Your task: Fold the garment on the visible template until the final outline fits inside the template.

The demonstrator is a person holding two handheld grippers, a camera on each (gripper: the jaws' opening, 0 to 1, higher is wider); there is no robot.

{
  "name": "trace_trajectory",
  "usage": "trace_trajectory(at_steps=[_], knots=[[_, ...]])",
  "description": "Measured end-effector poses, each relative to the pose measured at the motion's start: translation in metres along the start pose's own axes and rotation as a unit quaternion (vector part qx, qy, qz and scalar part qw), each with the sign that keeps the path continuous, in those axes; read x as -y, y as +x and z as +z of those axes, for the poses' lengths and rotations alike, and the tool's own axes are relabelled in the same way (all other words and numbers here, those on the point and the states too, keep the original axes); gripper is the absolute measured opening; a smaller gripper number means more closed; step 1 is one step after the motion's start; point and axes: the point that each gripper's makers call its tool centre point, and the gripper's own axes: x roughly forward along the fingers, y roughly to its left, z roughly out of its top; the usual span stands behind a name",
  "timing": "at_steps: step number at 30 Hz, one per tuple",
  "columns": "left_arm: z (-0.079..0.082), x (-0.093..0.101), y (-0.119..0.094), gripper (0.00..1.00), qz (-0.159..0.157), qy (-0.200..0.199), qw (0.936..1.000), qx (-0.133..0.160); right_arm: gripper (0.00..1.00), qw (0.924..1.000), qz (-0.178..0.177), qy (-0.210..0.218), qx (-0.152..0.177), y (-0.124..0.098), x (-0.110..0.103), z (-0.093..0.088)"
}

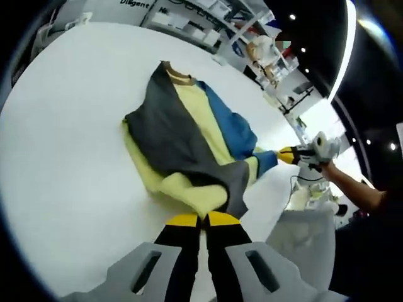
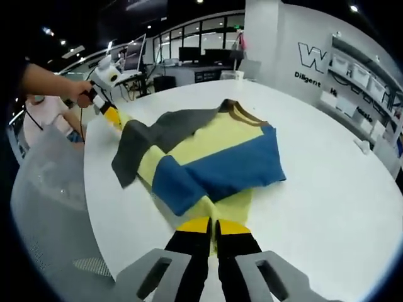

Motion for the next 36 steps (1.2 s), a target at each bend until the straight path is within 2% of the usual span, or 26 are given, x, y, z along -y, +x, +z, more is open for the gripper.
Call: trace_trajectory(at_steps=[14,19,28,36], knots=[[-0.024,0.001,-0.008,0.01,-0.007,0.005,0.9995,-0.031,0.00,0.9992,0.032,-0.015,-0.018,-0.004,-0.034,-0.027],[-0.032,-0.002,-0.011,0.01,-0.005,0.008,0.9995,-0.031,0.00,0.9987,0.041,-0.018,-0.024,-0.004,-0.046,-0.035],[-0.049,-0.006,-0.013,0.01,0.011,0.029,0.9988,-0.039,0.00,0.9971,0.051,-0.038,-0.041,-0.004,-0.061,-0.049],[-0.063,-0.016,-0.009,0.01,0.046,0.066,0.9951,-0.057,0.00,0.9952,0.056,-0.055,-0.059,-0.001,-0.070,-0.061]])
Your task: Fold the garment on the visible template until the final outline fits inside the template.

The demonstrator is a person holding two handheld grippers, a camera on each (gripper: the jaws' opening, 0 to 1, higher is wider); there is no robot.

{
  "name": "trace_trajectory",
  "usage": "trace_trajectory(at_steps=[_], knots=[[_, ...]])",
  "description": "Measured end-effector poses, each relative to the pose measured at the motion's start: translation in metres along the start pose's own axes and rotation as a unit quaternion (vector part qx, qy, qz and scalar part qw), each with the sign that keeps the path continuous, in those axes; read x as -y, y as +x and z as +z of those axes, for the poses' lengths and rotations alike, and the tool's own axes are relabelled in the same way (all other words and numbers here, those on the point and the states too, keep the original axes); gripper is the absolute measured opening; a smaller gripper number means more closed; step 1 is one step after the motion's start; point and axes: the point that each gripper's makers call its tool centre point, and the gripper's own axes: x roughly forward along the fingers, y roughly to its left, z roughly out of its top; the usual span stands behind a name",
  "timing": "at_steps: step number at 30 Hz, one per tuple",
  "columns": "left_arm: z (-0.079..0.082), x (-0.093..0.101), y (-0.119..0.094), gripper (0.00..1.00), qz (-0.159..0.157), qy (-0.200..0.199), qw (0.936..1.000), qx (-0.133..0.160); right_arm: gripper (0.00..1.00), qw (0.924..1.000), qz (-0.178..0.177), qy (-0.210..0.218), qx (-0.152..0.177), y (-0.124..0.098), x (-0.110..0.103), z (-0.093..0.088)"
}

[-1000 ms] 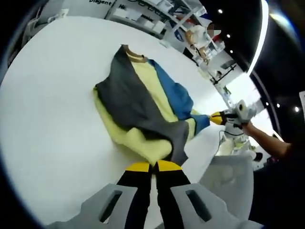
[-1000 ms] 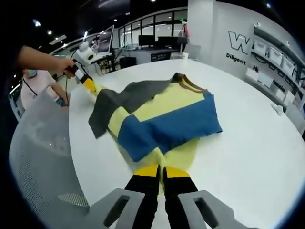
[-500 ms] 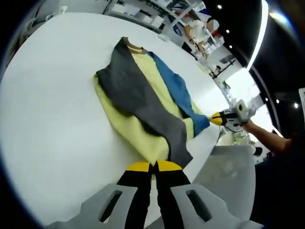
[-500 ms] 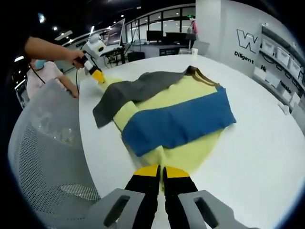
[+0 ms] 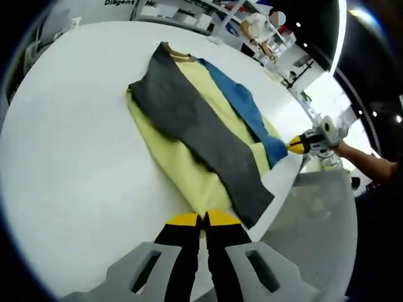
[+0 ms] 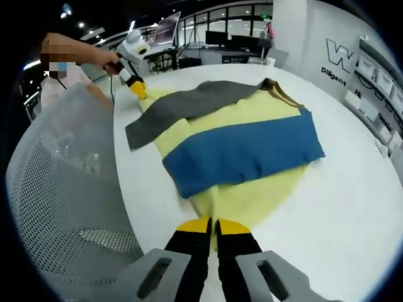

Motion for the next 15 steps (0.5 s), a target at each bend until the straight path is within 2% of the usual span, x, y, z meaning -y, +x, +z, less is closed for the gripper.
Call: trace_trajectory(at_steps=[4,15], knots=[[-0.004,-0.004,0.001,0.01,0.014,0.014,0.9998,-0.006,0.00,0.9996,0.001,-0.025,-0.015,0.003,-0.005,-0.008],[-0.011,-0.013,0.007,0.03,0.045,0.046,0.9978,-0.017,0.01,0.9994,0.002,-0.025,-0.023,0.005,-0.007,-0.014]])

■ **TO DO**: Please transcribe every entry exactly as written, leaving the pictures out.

■ **TASK RESPONSE**:
Your task: Fold the garment on the visible template until the final outline fits inside the template.

The demonstrator is a person holding two handheld grippers, a camera on each (gripper: the jaws' opening, 0 to 1, higher is wider); there is no robot.

{
  "name": "trace_trajectory",
  "usage": "trace_trajectory(at_steps=[_], knots=[[_, ...]])",
  "description": "Measured end-effector poses, each relative to the pose measured at the motion's start: translation in metres along the start pose's own axes and rotation as a unit quaternion (vector part qx, qy, qz and scalar part qw), each with the sign that keeps the path continuous, in those axes; read x as -y, y as +x and z as +z of those axes, for the poses' lengths and rotations alike, and the tool's own axes are relabelled in the same way (all other words and numbers here, those on the point and the states too, keep the original axes); gripper is the absolute measured opening; a smaller gripper number means more closed; step 1 is one step after the motion's start; point and axes: the point that each gripper's makers call its tool centre point, and the gripper's own axes: x roughly forward along the fingers, y roughly to its left, z roughly out of its top; the usual span stands behind a name",
  "timing": "at_steps: step number at 30 Hz, one per tuple",
  "columns": "left_arm: z (-0.079..0.082), x (-0.093..0.101), y (-0.119..0.094), gripper (0.00..1.00), qz (-0.159..0.157), qy (-0.200..0.199), qw (0.936..1.000), qx (-0.133..0.160); right_arm: gripper (0.00..1.00), qw (0.924..1.000), qz (-0.178..0.177), qy (-0.210..0.218), qx (-0.152..0.177), y (-0.124..0.098), x (-0.110..0.103), z (-0.093..0.088)"
}


Motion for the next 36 steps (1.2 s), a target at each bend until the straight path is within 2% of the usual span, or 26 are given, x, y, z along -y, +x, +z, more is open for the gripper.
Call: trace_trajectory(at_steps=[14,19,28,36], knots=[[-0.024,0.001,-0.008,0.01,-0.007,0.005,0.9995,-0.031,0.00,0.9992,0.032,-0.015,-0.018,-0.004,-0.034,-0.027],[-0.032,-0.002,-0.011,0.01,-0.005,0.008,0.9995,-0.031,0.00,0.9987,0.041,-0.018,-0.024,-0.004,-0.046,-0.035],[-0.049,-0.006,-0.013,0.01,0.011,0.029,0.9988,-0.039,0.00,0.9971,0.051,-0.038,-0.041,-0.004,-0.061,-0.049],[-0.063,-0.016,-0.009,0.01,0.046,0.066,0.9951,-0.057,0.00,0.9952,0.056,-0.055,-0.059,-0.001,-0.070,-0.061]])
Your task: Fold the garment on the visible template until the final outline fits inside the template.

The demonstrator is a person holding two handheld grippers, a camera on each (gripper: the jaws' opening, 0 to 1, higher is wider); there is no robot.

{
  "name": "trace_trajectory",
  "usage": "trace_trajectory(at_steps=[_], knots=[[_, ...]])",
  "description": "Measured end-effector poses, each relative to the pose measured at the motion's start: translation in metres along the start pose's own axes and rotation as a unit quaternion (vector part qx, qy, qz and scalar part qw), each with the sign that keeps the path continuous, in those axes; read x as -y, y as +x and z as +z of those axes, for the poses' lengths and rotations alike, and the tool's own axes are relabelled in the same way (all other words and numbers here, those on the point and the states too, keep the original axes); gripper is the absolute measured opening; a smaller gripper number means more closed; step 1 is one step after the motion's start; point and axes: the point that each gripper's makers call its tool centre point, and the gripper's own axes: x roughly forward along the fingers, y roughly to its left, z roughly out of its top; the usual span stands behind a name",
  "timing": "at_steps: step number at 30 Hz, one per tuple",
  "columns": "left_arm: z (-0.079..0.082), x (-0.093..0.101), y (-0.119..0.094), gripper (0.00..1.00), qz (-0.159..0.157), qy (-0.200..0.199), qw (0.936..1.000), qx (-0.133..0.160); right_arm: gripper (0.00..1.00), qw (0.924..1.000), qz (-0.178..0.177), qy (-0.210..0.218), qx (-0.152..0.177), y (-0.124..0.098), x (-0.110..0.103), z (-0.093..0.088)"
}

[-1000 ms] 
[-1000 ms] 
[-500 ms] 
[-500 ms] 
[+0 ms] 
[+0 ms] 

Motion for the next 15 steps (0.5 s), a target at each bend until the straight path is within 2% of the usual span, x, y, z meaning -y, +x, +z, less is closed for the gripper.
Call: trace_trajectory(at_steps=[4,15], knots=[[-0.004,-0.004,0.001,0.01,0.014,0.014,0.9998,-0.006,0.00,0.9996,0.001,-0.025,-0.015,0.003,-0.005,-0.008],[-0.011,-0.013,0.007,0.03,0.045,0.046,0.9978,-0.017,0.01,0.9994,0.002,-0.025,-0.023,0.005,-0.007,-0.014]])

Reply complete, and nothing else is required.